Back to being back here
I don’t remember the last time I posted here. I don’t even think anyone remembers this place exists.
I’ve grown a lot careerwise. This blog was supposed to help me along that journey, but somehow got ignored by the wayside. Also there’s this overreaching guilt of not doing enough to post here. My big plans still remain. But every time someone asks me about them, I chuckle sadly.
So what’s been on with me? I graduated from UC Irvine under Dr. Ihler in 2011. After that, I was doing NLP for the finance industry for two years. It’s quite an interesting field, I must say. I had one class that covered insider trading and EBITDA and Mergers and Acquisitions and I found all of it enormously interesting. I didn’t unfortunately keep up with my financial knowledge though. I didn’t really need it in what I did on a day to day basis.
And what did I do? I worked on a whole bunch of interesting things. So you have a ginormous quantity of documents coming in in so many different forms, and you need to parse them all and extract data from them. So you end up doing all these extremely basic things. You use OCR to convert image PDFs to text. You parse PDF in all its ugliness and convert it to a simpler format, while taking care to preserving some of the PDF-ey things about PDFs. And then it turns out there are 90 languages and your clients speak English. So you translate 90 languages into English. Some of it’s easy, especially European languages. A lot of it is painful. But we aren’t looking for high-quality translations…. just enough for the numbers in the financial documents to make sense. But then you run into a lot of unique problems. You don’t want to translate Yuan to Dollars. You find that most off-the-shelf translators are built for general language, not finance-specific language, so all the translations are different.
And then you do other interesting stuff with all the stuff you’ve processed so far. You try Named Entity Recognition. You try recommending similar documents. You try identifying series in document streams. You try creating summaries.
All of it was mighty interesting. On a given day, I’d code in C, C#, Perl, Java and Python and it’d all be no big deal. I learnt what MVC and MVVM meant. I began taking a real interest in software design. I learnt how to write maintainable large code. And the benefits of version control.
And then it was time to move.
I work now for a large online retailer’s Search&Discovery division. And that’s all I can say about it. Maybe some day I’ll reminisce fondly on what text mining challenges I face here, the scale of what I work on, and other things that would have by then become old hat. But not now.

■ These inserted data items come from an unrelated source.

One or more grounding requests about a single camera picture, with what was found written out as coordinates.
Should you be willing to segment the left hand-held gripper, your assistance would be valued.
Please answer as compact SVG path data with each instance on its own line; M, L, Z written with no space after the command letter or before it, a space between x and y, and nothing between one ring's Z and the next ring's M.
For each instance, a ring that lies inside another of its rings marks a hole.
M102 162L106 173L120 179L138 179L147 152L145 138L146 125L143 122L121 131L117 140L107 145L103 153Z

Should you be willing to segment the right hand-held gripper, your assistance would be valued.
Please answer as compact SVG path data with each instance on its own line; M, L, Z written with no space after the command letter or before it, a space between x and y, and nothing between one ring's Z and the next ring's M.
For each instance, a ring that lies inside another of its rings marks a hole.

I’ve had other interesting experiences with data in the meantime. Facebook NY came up with a Data Science round table. The invitee list looked like Chief Scientist, Head, Data Science, Asst Prof…. you get the drift…. and then me, with less than two years of work experience. It was insanely interesting to meet such people and have them treat me like they had a lot to learn from me. I learnt so much that day that though I’ve forgotten all their names, the discussions are still etched in my mind. It isn’t everyday that you have MCMC sampling explained to you over beer and fries someone else is paying for.
And then I tried a hack I’m not allowed to talk about, and I learnt there’s a feature in POS Taggers called the Gazetteer, where all you do is give it a set of phrases and the POS they belong to, and bam, any occurrence of those phrases (exact matches) is tagged thus. It’s insanely useful when you have your own new part of speech, like say, Celeb Names or Book Titles or some such.
So that’s been what I’ve been upto. Let’s hope I keep up this pace of blogging.